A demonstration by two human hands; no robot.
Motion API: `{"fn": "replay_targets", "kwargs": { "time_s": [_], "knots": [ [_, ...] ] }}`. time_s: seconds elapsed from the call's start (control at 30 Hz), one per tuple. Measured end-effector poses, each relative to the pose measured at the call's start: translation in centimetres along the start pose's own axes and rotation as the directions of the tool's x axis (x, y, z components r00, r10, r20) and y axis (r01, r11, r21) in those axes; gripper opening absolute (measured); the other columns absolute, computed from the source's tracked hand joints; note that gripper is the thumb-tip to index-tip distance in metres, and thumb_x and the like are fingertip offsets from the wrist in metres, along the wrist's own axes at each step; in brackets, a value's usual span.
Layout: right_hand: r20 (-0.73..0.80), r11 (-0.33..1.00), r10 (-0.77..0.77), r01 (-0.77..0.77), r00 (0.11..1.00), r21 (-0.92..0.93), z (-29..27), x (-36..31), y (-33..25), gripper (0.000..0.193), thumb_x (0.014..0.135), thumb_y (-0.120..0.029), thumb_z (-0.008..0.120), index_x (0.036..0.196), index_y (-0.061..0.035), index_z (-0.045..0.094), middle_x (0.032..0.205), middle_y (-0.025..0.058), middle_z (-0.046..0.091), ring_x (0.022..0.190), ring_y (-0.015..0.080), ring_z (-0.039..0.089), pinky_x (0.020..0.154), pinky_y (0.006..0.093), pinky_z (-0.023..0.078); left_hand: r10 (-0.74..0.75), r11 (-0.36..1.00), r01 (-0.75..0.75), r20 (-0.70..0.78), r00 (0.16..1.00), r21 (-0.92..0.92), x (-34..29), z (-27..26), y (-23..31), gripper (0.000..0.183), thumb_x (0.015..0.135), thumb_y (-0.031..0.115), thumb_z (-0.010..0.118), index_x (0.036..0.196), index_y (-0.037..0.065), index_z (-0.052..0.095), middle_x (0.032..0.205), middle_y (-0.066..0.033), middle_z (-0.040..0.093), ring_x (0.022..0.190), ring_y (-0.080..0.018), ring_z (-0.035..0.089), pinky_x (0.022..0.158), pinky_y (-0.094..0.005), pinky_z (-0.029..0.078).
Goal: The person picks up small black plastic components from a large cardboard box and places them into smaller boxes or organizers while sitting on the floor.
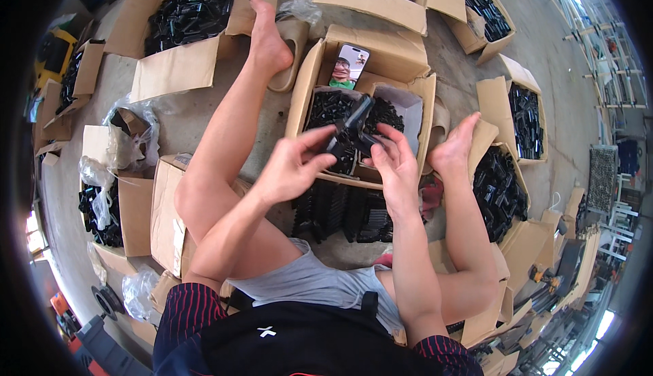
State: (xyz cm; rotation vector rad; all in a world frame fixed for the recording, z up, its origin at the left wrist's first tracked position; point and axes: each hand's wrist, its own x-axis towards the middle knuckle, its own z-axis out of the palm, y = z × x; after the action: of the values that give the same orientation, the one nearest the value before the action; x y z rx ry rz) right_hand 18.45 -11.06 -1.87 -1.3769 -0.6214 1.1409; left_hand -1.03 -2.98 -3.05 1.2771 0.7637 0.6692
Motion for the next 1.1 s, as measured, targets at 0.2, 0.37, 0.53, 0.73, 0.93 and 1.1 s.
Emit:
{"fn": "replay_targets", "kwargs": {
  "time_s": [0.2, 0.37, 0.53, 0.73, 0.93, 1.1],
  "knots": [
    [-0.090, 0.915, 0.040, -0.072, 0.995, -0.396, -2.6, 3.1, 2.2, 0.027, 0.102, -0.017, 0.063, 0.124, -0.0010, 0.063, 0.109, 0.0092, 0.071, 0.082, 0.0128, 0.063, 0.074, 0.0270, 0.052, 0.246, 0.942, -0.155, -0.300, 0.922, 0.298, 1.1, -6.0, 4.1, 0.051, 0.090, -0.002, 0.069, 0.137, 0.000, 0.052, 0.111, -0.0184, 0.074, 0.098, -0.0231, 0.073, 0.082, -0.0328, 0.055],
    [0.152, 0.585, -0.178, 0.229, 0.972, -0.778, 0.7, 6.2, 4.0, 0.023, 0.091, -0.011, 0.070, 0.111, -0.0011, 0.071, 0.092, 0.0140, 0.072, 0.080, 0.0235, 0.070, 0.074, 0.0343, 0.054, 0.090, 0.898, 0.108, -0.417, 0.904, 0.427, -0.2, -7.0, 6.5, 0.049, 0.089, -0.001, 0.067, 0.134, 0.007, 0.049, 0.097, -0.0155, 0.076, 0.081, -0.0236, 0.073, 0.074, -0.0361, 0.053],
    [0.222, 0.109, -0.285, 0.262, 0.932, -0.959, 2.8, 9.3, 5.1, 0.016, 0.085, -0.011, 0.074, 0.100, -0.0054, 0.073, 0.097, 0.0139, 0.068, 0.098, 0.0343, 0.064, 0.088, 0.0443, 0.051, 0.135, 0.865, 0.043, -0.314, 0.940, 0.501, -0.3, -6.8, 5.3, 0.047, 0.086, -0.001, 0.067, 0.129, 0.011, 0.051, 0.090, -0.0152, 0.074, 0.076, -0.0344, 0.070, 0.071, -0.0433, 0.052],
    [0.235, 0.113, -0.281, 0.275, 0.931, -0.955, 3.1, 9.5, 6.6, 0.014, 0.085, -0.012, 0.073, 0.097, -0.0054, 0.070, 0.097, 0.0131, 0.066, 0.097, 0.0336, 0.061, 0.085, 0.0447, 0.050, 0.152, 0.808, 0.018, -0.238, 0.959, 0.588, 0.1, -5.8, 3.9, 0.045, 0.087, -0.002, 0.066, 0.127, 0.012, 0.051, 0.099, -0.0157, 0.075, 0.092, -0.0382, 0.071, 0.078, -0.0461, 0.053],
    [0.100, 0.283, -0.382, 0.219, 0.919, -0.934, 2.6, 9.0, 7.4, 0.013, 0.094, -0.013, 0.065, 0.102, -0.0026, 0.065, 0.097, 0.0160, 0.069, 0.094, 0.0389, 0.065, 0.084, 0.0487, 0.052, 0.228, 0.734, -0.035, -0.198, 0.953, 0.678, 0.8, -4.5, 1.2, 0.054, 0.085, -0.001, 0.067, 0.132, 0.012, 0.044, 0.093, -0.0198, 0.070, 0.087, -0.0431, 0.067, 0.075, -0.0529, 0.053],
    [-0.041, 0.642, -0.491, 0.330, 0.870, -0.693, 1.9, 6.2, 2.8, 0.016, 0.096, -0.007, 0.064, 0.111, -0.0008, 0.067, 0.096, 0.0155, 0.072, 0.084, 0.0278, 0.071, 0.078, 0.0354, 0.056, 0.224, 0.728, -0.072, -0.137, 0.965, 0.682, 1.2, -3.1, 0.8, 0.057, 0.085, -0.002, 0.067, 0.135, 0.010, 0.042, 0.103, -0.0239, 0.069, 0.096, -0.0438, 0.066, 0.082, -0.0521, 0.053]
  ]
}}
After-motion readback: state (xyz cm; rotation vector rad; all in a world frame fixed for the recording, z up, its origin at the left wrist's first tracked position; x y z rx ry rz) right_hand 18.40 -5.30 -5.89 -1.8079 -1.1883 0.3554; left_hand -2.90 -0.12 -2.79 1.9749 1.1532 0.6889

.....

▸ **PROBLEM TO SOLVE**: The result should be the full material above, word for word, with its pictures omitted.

▸ **EXERCISE RESPONSE**:
A demonstration by two human hands; no robot.
Motion API: `{"fn": "replay_targets", "kwargs": { "time_s": [_], "knots": [ [_, ...] ] }}`. time_s: seconds elapsed from the call's start (control at 30 Hz), one per tuple. Measured end-effector poses, each relative to the pose measured at the call's start: translation in centimetres along the start pose's own axes and rotation as the directions of the tool's x axis (x, y, z components r00, r10, r20) and y axis (r01, r11, r21) in those axes; gripper opening absolute (measured); the other columns absolute, computed from the source's tracked hand joints; note that gripper is the thumb-tip to index-tip distance in metres, and thumb_x and the like are fingertip offsets from the wrist in metres, along the wrist's own axes at each step; in brackets, a value's usual span.
Layout: right_hand: r20 (-0.73..0.80), r11 (-0.33..1.00), r10 (-0.77..0.77), r01 (-0.77..0.77), r00 (0.11..1.00), r21 (-0.92..0.93), z (-29..27), x (-36..31), y (-33..25), gripper (0.000..0.193), thumb_x (0.014..0.135), thumb_y (-0.120..0.029), thumb_z (-0.008..0.120), index_x (0.036..0.196), index_y (-0.061..0.035), index_z (-0.045..0.094), middle_x (0.032..0.205), middle_y (-0.025..0.058), middle_z (-0.046..0.091), ring_x (0.022..0.190), ring_y (-0.015..0.080), ring_z (-0.039..0.089), pinky_x (0.020..0.154), pinky_y (0.006..0.093), pinky_z (-0.023..0.078); left_hand: r10 (-0.74..0.75), r11 (-0.36..1.00), r01 (-0.75..0.75), r20 (-0.70..0.78), r00 (0.16..1.00), r21 (-0.92..0.92), x (-34..29), z (-27..26), y (-23..31), gripper (0.000..0.183), thumb_x (0.015..0.135), thumb_y (-0.031..0.115), thumb_z (-0.010..0.118), index_x (0.036..0.196), index_y (-0.037..0.065), index_z (-0.052..0.095), middle_x (0.032..0.205), middle_y (-0.066..0.033), middle_z (-0.040..0.093), ring_x (0.022..0.190), ring_y (-0.080..0.018), ring_z (-0.035..0.089), pinky_x (0.022..0.158), pinky_y (-0.094..0.005), pinky_z (-0.029..0.078).
Goal: The person picks up small black plastic components from a large cardboard box and places them into smaller boxes or organizers while sitting on the floor.
State: (xyz cm; rotation vector rad; all in a world frame fixed for the recording, z up, its origin at the left wrist's first tracked position; point and axes: each hand's wrist, its own x-axis towards the middle knuckle, its own z-axis out of the palm, y = z × x; after the action: of the values that give the same orientation, the one nearest the value before the action; x y z rx ry rz) right_hand 18.45 -11.06 -1.87 -1.3769 -0.6214 1.1409; left_hand -1.03 -2.98 -3.05 1.2771 0.7637 0.6692
Motion for the next 1.1 s, as measured, targets at 0.2, 0.37, 0.53, 0.73, 0.93 and 1.1 s.
Emit:
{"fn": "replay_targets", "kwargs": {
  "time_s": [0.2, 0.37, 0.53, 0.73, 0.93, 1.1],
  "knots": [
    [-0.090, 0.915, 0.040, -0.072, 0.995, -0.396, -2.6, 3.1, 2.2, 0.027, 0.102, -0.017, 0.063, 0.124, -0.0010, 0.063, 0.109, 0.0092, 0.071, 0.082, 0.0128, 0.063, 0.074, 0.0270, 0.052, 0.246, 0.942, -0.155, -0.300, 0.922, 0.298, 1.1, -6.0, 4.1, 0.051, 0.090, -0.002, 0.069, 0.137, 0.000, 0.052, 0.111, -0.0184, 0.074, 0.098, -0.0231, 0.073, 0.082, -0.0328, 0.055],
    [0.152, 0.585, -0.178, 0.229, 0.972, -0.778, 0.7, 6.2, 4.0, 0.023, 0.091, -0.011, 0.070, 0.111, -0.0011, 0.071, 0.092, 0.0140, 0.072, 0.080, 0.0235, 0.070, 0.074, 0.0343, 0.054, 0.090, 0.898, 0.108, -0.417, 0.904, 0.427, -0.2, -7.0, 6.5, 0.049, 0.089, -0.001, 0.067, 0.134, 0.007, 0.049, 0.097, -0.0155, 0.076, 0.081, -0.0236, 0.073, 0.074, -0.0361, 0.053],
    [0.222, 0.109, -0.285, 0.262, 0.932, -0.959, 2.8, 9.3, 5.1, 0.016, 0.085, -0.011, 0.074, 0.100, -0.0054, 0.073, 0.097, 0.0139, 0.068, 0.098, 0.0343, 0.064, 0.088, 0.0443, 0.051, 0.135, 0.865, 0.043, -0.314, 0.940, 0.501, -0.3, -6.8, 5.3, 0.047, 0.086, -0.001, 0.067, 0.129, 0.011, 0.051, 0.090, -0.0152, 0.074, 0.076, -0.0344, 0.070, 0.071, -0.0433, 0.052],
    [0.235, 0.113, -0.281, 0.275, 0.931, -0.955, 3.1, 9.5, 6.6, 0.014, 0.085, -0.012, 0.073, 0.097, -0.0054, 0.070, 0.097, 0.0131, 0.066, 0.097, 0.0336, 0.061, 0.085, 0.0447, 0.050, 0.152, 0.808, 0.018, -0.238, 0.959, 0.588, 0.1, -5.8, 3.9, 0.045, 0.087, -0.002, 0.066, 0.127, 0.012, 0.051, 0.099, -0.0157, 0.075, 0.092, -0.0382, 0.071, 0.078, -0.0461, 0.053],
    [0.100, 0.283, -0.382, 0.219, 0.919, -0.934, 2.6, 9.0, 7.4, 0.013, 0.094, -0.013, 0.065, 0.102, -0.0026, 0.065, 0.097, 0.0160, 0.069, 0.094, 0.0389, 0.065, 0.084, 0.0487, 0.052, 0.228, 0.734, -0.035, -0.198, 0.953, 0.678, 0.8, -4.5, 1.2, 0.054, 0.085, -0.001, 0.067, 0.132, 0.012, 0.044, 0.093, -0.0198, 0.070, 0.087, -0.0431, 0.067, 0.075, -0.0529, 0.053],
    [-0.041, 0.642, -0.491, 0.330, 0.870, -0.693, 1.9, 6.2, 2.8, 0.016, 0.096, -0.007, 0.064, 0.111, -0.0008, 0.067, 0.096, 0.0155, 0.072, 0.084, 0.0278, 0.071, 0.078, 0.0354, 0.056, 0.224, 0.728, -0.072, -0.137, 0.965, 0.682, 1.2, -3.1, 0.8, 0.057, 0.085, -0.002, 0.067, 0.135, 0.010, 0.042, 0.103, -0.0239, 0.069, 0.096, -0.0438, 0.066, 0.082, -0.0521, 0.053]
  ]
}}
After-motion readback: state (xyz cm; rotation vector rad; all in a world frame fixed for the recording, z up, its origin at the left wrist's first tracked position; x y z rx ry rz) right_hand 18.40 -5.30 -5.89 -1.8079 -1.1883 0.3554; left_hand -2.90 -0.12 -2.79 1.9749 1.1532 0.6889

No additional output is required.